That doctor. What was his name? Youngish, with fine thin brown hair worn straggling, not quite long, not quite short, he kept yawning and trying to suppress the yawns so that his jaw muscles flexed strangely as he questioned Geraldo and wrote entries on a record form. Geraldo was almost demure. He had a good manner with authority, as any proper pimp should, respectful but confident. Man to man, pimp and doctor discussed her condition, while Dolly sobbed. The doctor asked her only her name and the date. First she said it was the fourteenth and then she changed it to the fifteenth, thinking it must be after midnight. She had no idea how long she had been unconscious.
“Listen to me, Doctor–I didn’t hit her! You take my niece into another room away from him and ask her if I hit her.
The doctor went on making notations on the form. She was a body checked into the morgue; meat registered for the scales.
She tried to tell the nurse who gave her the injection, the attendants who tied her to the stretcher, that she was innocent, that she had a broken rib, that Geraldo had beaten her. It was as if she spoke another language, that language Claud’s buddy had been learning that nobody else knew: Yoruba. They acted as if they couldn’t hear you. If you complained, they took it as a sign of sickness. “The authority of the physician is undermined if the patient presumes to make a diagnostic statement.” She had heard a doctor say that to a resident, teaching him not to listen to patients. She had been through that last time in, when she had had a toothache. It had developed into a full abscess before the nurse and the attendants stopped interpreting her complaints as part of her “pattern of illness behavior.”
Fool, poor fool she had got herself locked away again. She had jumped into the fire. Why had she done it? Why?
Yet lying in enforced contemplation, she found that clean anger glowing in her still. She hated Geraldo and it was right for her to hate him. Attacking him was different from turning her anger, her sorrow, her loss of Claud into self‑hatred, into speed and downers, into booze, into wine, into seeing herself in Angelina and abusing that self born again into the dirty world. Yes, this time was different. She had struck out not at herself, not at herself in another, but at Geraldo, the enemy. She had not been wrong to try to defend Dolly, her closest one now, her blood, her almost child. How could she allow Geraldo to carve up Dolly’s body? She had smashed his nose, yes; for all her pain, she smiled as she saw that moment. She had smashed his nose and he would never look quite the same. Last time in she had accepted the doom of sickness; the weight of the heavy judgment they passed out here she had bowed to. This time she was not ashamed. She would get out fast She would be clearly competent, sane, together.
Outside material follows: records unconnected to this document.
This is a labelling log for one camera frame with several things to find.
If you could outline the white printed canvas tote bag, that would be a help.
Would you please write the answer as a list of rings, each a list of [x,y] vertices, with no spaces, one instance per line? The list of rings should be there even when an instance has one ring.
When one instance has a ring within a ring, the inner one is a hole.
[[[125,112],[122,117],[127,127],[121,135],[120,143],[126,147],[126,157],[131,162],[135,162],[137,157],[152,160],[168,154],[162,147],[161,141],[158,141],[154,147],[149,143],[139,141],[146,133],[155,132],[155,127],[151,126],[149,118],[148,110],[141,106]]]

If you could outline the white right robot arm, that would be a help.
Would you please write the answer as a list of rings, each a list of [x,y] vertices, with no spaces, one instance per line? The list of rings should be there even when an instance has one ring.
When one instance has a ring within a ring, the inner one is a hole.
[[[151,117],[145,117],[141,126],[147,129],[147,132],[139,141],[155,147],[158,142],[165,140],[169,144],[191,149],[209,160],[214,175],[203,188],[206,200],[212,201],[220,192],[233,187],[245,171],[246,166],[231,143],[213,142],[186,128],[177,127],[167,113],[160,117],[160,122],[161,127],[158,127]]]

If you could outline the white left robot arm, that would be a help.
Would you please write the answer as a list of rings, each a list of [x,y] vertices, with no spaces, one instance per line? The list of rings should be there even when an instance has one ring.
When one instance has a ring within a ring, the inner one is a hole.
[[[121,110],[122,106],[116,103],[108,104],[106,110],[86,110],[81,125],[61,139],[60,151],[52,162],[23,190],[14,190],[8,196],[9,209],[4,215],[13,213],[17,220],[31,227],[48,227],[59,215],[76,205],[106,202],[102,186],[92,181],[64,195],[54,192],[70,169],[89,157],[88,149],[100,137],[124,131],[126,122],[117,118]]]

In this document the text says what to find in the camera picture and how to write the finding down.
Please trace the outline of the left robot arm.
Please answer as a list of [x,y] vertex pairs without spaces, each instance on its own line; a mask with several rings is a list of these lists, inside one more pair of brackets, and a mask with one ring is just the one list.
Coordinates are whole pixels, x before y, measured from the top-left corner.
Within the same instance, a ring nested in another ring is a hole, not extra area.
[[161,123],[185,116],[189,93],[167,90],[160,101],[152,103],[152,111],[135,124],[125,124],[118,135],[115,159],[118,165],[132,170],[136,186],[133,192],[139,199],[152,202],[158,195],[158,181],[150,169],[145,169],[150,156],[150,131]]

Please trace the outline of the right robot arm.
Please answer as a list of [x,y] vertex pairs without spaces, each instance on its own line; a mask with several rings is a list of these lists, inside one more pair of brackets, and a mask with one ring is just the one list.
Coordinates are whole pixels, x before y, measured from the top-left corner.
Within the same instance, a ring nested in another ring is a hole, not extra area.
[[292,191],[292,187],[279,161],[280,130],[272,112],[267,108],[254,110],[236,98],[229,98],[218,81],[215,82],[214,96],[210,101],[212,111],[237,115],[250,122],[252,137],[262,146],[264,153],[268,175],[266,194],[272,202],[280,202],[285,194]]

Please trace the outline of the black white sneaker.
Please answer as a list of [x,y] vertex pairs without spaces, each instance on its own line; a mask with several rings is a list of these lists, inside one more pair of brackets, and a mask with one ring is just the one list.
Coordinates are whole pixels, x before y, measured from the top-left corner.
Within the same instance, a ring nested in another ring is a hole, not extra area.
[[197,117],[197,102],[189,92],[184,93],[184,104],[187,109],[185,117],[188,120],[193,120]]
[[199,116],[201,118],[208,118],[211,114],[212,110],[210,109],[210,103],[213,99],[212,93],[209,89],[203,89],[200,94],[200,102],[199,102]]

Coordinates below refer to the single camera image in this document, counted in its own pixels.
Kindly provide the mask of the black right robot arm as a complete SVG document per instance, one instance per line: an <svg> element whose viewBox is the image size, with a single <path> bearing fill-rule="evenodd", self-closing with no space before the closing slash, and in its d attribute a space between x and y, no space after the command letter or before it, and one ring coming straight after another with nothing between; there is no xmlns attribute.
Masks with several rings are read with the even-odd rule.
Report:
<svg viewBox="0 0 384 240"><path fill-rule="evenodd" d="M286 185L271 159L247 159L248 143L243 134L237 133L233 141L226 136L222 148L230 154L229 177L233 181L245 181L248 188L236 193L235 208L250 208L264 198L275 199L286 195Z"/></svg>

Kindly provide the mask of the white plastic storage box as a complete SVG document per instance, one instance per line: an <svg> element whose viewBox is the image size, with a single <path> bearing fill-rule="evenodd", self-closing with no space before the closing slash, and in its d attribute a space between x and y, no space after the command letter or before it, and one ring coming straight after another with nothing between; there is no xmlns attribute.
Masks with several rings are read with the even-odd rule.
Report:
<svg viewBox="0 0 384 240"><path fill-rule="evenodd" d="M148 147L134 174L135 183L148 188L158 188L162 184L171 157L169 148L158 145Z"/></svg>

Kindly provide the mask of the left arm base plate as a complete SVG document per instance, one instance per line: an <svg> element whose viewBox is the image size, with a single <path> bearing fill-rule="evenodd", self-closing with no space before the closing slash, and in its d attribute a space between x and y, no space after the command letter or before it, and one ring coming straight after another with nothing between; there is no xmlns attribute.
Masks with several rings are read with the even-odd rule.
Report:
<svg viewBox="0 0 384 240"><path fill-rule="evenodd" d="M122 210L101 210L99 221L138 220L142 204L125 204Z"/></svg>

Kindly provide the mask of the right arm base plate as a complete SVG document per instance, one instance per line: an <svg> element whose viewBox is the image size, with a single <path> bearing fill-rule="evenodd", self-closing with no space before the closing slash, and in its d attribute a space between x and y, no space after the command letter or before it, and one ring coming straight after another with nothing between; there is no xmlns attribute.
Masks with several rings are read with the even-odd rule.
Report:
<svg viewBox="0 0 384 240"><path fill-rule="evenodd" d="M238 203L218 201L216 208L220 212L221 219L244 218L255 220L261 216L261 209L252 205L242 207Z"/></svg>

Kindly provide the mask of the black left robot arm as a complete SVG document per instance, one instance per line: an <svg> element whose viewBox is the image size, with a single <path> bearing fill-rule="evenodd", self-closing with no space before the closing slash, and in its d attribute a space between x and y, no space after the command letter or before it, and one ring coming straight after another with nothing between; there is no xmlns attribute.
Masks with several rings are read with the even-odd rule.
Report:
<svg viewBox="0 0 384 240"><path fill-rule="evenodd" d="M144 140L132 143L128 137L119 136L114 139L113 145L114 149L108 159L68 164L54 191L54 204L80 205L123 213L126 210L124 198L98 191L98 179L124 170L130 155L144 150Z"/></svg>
How long did she lie strapped to the bed? Day was the same as night. They had forgotten her and she would die here in her own piss. Sometimes she could not stand it anymore and she yelled as loud as she could and begged the walls to open. Moments were forever. She was mad. The drugs made her mind strange. She was caught, she was stalled. She floated trapped like an embryo in alcohol, that awful thing the Right to Life people had in that van on the street. She was caught in a moment that had fallen out of time and would never be over, never be done. She was mad. Yes, now she was crazy. How could she doubt it, lying wet in her own piss while her body screamed and the drug thickened her to lead.
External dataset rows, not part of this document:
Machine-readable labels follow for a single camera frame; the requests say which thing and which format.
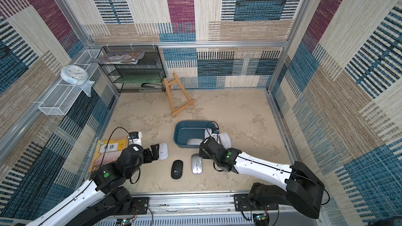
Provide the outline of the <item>white mouse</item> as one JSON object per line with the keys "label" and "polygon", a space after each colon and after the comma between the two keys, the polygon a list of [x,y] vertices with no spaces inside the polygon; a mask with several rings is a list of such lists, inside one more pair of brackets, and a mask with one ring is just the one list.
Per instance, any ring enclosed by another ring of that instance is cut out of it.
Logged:
{"label": "white mouse", "polygon": [[166,143],[159,144],[159,160],[166,160],[169,157],[169,149]]}
{"label": "white mouse", "polygon": [[230,137],[227,133],[223,132],[219,134],[219,143],[225,148],[230,149],[232,147],[232,143]]}

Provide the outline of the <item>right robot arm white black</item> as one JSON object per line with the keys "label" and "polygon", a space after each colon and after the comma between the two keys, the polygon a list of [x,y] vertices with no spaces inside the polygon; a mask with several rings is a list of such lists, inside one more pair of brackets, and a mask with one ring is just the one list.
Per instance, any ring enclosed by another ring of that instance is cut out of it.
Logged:
{"label": "right robot arm white black", "polygon": [[295,161],[288,165],[265,161],[238,149],[226,149],[212,137],[201,142],[200,151],[220,171],[249,175],[271,183],[253,184],[247,200],[256,206],[289,205],[309,218],[319,218],[325,185],[304,163]]}

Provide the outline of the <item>silver grey mouse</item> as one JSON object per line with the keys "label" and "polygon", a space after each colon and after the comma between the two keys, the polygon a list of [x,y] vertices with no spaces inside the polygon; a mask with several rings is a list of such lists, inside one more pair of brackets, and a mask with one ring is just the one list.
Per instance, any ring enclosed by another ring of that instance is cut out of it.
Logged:
{"label": "silver grey mouse", "polygon": [[192,155],[191,166],[193,174],[195,175],[201,174],[203,171],[203,159],[198,154]]}

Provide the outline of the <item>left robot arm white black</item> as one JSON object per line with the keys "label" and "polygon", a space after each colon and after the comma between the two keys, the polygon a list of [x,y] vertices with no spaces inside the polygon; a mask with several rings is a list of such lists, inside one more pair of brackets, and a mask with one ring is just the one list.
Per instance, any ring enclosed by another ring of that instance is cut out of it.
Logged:
{"label": "left robot arm white black", "polygon": [[92,226],[116,214],[134,215],[138,205],[124,183],[140,171],[143,153],[140,144],[129,145],[115,162],[100,166],[73,194],[28,225]]}

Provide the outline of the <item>light grey mouse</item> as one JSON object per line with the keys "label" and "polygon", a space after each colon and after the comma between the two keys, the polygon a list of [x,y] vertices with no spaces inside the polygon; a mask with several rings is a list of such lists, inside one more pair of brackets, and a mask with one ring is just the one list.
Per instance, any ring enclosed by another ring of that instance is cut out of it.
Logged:
{"label": "light grey mouse", "polygon": [[203,142],[203,139],[191,138],[191,139],[187,140],[186,145],[197,145],[197,146],[199,146],[202,142]]}

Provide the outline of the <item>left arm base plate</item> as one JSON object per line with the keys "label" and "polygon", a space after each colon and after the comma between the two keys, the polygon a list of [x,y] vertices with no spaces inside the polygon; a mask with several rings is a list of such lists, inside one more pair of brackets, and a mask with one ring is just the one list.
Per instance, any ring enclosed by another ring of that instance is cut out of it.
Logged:
{"label": "left arm base plate", "polygon": [[148,212],[149,197],[132,197],[126,215],[145,215]]}

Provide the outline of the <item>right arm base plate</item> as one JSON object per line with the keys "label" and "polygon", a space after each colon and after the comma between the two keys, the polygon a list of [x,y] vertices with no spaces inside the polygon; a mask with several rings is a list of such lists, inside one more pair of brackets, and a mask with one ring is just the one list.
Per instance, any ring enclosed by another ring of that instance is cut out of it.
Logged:
{"label": "right arm base plate", "polygon": [[278,210],[279,205],[268,202],[267,200],[261,200],[257,198],[249,198],[247,194],[234,194],[233,195],[234,206],[236,211],[263,211],[267,209]]}

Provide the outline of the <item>black mouse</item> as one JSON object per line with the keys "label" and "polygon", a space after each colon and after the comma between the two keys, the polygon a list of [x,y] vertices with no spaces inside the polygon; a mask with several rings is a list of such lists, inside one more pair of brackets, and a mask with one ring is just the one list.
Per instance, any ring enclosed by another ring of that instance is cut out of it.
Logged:
{"label": "black mouse", "polygon": [[182,177],[182,174],[183,174],[183,161],[175,160],[171,168],[171,178],[174,180],[178,180]]}
Sometimes she slipped down into a hot, muggy doze and sometimes the pain from her back or her rib or her mouth tore through her sleep and she woke wild with grief and wept. “Please, please, please come. Please let me out. Someone. Please!” No response came. That was madness. To weep and cry out and curse and scream, and it was as if she had done nothing. She was dozing in that feverish half‑sleep without rest or relief, when the door banged open. Two attendants came in and untied her.
She pitched forward, weak as string. She could see in their faces disgust, boredom. She smelled bad. She stank! They hauled her along the hall like a bag of garbage and they paid no attention to what she tried to say. “Please, I beg of you, listen. I was beaten before they brought me here. My rib hurts so much! Please, listen!”
“So I said to her, it’s all right for you. You don’t have to deal with these animals all day.” The woman was a husky dyed blond who spoke with a slight Middle European accent. “All you do is come in two days and play games with the better ones. It’s easy for you to pass remarks.”
“Those OT’s have it easy.” The other woman was six feet tall, hefty and black. “You better believe it. We just don’t live right, Annette. We just the muscle around here.”
“But Byrd gives me a pain. She’s no better than she ought to be. You know, she lives with a man she’s not married to. Lives with him openly in an apartment in Chelsea.”